- What you need to do -
Lines in the listing under this task are to be copied exactly.

- Supplied information -
※ ※ ※
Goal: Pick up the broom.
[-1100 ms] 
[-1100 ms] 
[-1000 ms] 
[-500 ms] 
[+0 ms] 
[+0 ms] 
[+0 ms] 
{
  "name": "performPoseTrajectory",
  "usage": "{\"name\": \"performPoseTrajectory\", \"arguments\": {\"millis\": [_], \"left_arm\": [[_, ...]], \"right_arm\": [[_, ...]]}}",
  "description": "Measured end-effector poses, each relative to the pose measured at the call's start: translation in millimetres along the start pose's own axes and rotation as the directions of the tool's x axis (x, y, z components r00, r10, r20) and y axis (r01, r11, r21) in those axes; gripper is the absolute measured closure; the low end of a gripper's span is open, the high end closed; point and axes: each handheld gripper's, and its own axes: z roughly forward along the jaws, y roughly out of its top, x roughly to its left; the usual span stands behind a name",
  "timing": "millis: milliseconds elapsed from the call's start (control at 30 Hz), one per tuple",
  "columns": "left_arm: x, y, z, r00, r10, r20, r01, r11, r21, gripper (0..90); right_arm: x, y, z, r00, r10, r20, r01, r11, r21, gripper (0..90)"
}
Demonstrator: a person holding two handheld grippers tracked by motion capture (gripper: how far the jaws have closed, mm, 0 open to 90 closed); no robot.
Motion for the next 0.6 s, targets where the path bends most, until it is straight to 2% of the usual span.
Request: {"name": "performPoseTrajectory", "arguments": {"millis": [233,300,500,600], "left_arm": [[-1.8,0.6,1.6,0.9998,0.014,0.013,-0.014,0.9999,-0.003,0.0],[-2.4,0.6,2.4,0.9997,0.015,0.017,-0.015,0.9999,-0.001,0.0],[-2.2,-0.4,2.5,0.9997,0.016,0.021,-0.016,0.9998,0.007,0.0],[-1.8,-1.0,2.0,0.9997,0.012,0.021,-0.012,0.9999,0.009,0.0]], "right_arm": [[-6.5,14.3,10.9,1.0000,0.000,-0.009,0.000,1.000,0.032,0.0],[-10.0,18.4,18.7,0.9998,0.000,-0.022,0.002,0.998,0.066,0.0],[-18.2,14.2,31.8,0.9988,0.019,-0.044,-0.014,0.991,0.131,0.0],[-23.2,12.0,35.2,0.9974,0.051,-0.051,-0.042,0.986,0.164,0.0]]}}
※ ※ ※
- Output of the exercise -
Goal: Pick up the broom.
[-1100 ms] 
[-1100 ms] 
[-1000 ms] 
[-500 ms] 
[+0 ms] 
[+0 ms] 
[+0 ms] 
{
  "name": "performPoseTrajectory",
  "usage": "{\"name\": \"performPoseTrajectory\", \"arguments\": {\"millis\": [_], \"left_arm\": [[_, ...]], \"right_arm\": [[_, ...]]}}",
  "description": "Measured end-effector poses, each relative to the pose measured at the call's start: translation in millimetres along the start pose's own axes and rotation as the directions of the tool's x axis (x, y, z components r00, r10, r20) and y axis (r01, r11, r21) in those axes; gripper is the absolute measured closure; the low end of a gripper's span is open, the high end closed; point and axes: each handheld gripper's, and its own axes: z roughly forward along the jaws, y roughly out of its top, x roughly to its left; the usual span stands behind a name",
  "timing": "millis: milliseconds elapsed from the call's start (control at 30 Hz), one per tuple",
  "columns": "left_arm: x, y, z, r00, r10, r20, r01, r11, r21, gripper (0..90); right_arm: x, y, z, r00, r10, r20, r01, r11, r21, gripper (0..90)"
}
Demonstrator: a person holding two handheld grippers tracked by motion capture (gripper: how far the jaws have closed, mm, 0 open to 90 closed); no robot.
Motion for the next 0.6 s, targets where the path bends most, until it is straight to 2% of the usual span.
Request: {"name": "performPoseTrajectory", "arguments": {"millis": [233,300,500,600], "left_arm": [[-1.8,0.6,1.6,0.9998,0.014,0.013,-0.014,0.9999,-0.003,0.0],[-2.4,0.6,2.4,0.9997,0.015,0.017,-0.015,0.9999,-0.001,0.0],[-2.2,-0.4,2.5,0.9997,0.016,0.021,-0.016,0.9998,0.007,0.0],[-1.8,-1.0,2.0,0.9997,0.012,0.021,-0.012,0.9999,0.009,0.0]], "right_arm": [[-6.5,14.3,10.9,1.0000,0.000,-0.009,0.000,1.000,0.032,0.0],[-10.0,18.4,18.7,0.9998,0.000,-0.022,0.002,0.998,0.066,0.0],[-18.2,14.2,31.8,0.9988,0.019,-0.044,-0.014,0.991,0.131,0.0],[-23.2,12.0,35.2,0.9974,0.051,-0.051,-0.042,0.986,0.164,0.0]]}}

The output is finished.